A tour along the recent history of Benidorm for children of Primary and Secondary
Twenty young unemployed people participate in the "T'Avalem" program with the aim of achieving professional certification
The mayor of Benidorm, Toni Pérez, and the councilors of Employment, María Jesús Pinto, and of Historical Heritage and Youth and Childhood, Ana Pellicer, have accompanied this morning the 5th grade students of Nuestra Señora de los Dolores school in a guided tour in Boca del Calvari Museum. The initiative is framed within the program 'T'Avalem', put into operation by the City Council in collaboration with the Valencian Service of Training and Employment (SERVEF) dependent of the Generalitat and counts with a subsidy of the European Union through Social Fund and the Youth Employment Initiative.
In two groups, of about twenty students each, the children have been protagonists of a theatrical route where they have revealed aspects unknown of the history of the city, like its seafaring and trading past and have deepened in the usages and customs of the recent past, more specifically the first quarter of the twentieth century. Specialized monitors, trained within the T'Avalem program, characterized like characters of those times, have interacted with the students to offer them a panorama, hitherto hidden from them, of Benidorm's past.
From Boca del Calvari, students have passed to l'Hort de Colón, home of two of the characters: Maximiliano Llorca Fuster, and his wife, Catalina Zaragoza Llinares, who have shown them how they lived and how it was the home of a typical family of Benidorm before tourism and skyscrapers.

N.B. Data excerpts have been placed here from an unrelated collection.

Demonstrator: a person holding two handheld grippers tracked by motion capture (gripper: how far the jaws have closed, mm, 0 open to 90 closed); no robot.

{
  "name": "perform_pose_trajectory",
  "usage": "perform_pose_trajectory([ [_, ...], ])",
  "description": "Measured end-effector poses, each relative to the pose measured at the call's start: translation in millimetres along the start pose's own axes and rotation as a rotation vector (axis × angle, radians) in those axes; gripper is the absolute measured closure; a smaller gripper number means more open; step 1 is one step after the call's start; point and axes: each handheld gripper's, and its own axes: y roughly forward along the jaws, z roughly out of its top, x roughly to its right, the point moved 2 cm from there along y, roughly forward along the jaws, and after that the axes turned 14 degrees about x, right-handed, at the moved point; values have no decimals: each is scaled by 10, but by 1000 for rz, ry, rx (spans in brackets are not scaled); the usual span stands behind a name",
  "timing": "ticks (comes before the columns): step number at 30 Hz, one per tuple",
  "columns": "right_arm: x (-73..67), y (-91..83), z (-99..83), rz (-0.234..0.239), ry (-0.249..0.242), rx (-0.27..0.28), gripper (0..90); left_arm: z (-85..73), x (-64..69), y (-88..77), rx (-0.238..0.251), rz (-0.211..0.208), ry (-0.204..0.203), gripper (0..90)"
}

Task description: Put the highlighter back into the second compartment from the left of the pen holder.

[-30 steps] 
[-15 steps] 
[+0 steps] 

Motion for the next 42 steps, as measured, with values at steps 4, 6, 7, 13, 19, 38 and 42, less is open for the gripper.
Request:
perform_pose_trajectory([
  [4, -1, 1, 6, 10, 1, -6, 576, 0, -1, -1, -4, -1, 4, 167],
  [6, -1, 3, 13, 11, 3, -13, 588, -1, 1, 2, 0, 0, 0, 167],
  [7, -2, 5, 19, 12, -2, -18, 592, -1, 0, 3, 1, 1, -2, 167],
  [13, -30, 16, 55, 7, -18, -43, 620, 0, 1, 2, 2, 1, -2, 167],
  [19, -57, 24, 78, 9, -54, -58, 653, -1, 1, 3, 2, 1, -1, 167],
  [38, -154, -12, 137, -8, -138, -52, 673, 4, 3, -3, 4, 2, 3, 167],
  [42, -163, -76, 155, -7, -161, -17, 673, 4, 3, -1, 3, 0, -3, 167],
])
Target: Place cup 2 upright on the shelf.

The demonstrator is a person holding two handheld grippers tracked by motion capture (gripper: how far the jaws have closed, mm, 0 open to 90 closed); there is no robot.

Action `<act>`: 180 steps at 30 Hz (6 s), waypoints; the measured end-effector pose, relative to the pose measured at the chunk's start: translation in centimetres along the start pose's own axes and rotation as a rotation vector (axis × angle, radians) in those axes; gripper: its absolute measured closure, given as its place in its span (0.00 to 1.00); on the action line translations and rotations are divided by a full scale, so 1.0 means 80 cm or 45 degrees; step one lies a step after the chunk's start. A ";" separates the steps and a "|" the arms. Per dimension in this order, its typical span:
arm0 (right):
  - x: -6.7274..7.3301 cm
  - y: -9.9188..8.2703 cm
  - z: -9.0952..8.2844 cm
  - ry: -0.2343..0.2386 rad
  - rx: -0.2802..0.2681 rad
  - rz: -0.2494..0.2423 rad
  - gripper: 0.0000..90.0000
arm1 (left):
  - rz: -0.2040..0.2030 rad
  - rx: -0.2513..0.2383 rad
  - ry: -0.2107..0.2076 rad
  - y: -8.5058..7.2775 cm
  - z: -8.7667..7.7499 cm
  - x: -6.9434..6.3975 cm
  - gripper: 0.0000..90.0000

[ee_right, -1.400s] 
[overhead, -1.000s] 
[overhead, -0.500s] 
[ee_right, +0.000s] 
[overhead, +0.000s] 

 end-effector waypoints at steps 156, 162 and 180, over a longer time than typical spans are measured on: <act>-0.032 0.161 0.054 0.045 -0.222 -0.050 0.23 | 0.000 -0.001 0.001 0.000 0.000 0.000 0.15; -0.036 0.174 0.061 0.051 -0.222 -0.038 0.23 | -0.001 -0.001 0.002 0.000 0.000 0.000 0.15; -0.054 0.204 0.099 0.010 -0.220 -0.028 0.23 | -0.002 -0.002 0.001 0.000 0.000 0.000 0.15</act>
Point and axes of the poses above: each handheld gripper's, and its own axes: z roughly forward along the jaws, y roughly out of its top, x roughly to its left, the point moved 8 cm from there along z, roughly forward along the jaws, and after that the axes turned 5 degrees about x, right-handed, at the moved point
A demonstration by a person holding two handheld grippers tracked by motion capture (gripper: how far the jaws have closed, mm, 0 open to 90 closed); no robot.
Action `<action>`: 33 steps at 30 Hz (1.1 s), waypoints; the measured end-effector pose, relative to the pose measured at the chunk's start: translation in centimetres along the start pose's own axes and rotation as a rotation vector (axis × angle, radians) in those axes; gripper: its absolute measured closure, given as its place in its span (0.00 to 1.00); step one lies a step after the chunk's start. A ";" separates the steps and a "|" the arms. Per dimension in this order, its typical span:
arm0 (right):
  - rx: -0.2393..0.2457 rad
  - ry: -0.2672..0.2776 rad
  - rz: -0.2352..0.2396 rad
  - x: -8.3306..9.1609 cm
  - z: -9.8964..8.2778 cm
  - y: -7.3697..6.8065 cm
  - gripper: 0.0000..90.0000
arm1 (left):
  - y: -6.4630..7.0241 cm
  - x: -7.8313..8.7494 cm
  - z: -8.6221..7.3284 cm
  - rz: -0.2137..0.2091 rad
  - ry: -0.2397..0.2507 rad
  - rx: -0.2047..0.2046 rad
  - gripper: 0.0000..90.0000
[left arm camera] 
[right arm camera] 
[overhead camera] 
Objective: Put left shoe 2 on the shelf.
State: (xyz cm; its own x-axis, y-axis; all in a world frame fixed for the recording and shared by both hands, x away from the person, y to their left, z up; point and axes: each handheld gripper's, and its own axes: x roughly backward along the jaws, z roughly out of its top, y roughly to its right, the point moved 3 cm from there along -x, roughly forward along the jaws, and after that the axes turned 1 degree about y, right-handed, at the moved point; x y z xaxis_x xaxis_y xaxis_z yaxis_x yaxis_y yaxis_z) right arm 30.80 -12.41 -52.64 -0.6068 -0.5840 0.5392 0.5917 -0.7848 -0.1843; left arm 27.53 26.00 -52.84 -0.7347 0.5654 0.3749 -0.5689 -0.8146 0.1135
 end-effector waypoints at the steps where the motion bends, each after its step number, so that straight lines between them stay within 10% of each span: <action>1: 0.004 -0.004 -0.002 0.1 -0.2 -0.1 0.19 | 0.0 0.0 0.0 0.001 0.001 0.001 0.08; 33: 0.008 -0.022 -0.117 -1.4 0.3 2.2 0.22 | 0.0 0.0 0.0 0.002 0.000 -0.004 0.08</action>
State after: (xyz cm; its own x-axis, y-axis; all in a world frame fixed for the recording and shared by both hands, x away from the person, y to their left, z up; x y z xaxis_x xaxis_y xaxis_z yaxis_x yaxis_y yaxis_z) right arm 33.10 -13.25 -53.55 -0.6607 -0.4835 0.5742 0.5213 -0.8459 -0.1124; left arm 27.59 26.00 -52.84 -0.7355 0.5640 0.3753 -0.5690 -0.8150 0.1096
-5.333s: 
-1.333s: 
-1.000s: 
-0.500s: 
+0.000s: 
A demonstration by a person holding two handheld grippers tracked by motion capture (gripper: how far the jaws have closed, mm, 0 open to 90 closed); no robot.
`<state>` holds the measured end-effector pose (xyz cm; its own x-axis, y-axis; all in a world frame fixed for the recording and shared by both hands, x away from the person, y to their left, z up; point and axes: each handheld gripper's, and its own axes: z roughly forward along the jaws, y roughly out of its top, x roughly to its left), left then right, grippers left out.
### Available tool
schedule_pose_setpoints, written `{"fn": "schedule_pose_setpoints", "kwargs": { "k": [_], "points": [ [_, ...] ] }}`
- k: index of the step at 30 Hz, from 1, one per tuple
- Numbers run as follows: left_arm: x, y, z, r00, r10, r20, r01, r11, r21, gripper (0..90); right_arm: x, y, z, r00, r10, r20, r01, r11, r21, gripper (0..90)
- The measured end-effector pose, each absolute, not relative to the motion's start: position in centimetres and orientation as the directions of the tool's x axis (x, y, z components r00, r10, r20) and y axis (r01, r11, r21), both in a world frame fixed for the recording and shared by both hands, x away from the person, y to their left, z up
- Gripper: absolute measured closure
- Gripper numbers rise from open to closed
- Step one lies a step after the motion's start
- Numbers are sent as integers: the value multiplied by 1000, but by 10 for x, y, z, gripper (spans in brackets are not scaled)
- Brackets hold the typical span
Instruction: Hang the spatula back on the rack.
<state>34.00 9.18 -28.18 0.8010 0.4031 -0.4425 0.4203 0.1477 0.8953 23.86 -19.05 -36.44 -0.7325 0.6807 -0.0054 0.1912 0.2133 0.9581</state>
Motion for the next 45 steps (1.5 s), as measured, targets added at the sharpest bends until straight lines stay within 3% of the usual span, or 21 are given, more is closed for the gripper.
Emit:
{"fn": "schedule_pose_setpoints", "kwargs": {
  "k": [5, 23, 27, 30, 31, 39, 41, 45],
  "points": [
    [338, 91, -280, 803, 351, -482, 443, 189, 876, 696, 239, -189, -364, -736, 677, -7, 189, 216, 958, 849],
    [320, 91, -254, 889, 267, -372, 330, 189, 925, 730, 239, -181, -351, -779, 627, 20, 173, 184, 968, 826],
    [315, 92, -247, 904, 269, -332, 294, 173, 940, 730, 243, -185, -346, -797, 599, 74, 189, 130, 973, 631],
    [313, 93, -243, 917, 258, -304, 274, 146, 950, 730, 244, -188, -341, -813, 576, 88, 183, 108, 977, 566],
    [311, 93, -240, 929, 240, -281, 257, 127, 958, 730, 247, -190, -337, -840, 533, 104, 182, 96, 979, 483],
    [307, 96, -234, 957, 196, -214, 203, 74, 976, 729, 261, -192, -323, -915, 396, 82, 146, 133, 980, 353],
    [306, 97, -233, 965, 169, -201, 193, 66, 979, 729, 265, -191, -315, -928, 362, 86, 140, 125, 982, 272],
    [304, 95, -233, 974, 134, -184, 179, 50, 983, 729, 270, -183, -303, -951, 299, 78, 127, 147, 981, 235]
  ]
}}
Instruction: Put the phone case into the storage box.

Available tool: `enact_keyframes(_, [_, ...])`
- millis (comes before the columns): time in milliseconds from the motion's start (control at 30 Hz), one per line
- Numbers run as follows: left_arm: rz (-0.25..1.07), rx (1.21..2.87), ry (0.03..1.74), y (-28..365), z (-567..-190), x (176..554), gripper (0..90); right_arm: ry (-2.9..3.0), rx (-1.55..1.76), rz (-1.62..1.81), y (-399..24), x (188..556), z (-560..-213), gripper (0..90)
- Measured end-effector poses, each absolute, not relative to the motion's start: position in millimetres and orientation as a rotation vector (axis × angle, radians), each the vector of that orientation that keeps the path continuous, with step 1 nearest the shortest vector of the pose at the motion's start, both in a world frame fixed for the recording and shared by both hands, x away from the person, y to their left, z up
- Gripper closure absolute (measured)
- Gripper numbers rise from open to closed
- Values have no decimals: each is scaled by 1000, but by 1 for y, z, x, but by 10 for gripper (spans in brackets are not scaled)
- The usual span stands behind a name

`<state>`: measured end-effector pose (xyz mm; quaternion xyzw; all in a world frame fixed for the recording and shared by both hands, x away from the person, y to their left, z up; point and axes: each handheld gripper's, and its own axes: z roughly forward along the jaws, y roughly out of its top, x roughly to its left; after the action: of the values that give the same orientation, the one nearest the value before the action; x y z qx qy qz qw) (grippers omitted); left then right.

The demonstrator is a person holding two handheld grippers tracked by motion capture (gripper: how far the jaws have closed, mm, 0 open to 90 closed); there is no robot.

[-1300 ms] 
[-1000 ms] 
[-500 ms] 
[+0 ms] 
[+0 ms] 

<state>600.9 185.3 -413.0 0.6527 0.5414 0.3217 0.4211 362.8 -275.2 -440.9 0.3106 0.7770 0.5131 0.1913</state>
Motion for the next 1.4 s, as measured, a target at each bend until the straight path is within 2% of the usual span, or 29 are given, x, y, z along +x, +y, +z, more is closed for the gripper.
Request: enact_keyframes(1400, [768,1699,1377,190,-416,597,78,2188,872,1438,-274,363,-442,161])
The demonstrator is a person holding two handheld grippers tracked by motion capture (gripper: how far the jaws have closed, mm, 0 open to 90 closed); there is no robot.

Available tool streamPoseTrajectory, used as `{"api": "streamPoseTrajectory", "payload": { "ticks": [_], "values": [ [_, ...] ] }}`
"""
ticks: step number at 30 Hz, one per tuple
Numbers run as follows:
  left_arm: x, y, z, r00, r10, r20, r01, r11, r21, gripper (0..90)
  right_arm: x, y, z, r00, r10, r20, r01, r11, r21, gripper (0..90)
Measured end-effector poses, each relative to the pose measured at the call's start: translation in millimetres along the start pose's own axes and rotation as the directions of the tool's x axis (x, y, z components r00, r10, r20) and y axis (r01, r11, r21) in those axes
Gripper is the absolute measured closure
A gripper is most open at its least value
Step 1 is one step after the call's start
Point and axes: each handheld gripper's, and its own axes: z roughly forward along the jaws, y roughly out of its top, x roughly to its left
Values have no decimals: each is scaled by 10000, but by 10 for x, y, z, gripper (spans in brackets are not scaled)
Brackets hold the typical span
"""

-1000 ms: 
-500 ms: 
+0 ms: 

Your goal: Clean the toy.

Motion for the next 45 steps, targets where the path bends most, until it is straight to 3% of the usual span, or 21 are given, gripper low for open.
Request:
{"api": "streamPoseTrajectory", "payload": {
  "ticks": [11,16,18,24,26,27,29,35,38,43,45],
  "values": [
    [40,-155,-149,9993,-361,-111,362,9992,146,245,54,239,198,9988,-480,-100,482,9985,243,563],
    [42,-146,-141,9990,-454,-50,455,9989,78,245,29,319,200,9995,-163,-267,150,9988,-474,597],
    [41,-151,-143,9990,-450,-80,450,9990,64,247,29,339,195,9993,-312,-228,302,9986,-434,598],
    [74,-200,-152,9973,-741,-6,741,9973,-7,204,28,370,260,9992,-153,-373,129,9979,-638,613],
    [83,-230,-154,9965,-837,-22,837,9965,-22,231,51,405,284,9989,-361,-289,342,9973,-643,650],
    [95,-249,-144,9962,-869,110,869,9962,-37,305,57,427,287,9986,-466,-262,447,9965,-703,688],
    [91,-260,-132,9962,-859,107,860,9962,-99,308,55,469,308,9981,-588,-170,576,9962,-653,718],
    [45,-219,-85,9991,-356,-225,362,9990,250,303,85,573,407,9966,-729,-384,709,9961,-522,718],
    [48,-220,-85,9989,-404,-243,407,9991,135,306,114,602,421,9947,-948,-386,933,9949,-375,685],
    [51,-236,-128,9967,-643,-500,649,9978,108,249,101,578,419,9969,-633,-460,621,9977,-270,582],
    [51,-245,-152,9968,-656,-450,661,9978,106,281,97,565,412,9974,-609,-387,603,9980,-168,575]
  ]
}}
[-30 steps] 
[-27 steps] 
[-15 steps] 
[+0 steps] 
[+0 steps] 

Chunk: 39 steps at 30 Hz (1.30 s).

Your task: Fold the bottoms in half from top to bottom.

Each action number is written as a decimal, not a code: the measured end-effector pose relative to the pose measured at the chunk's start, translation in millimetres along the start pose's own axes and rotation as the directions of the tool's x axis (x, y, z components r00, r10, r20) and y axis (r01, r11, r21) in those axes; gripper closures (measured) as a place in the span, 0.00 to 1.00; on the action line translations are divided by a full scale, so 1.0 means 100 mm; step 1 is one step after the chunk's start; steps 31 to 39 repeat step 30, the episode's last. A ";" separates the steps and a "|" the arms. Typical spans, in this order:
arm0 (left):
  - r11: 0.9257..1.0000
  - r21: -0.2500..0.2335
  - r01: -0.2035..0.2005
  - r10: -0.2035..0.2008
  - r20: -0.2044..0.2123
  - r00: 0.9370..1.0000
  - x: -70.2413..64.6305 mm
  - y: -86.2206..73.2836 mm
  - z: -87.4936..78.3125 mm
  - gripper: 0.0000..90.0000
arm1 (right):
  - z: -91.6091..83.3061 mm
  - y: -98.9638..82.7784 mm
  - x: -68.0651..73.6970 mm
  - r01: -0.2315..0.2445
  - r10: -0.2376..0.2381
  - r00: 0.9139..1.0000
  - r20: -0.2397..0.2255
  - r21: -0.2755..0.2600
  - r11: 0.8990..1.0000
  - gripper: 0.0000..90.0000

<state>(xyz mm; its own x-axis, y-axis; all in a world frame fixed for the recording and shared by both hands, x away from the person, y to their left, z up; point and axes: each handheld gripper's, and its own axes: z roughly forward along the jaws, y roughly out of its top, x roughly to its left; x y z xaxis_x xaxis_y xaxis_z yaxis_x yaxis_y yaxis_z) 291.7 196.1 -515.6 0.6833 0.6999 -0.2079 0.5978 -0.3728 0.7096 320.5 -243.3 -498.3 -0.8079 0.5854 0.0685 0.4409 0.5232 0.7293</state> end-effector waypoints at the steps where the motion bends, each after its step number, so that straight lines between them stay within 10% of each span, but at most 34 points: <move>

The T'Avalem program in Benidorm has two specific lines. It occupies 20 students under 30 years of age. 10 of these young people are trained to achieve professional certification of masonry; the rest, the dynamization of free time educational activities, children and youth. These are precisely those who interpret the theatrical visits. In addition, these animators will carry out other proposals around the holidays of 'Halloween' and Christmas; talks about myths and taboos, volunteering and scholarships; and workshops on family diversity.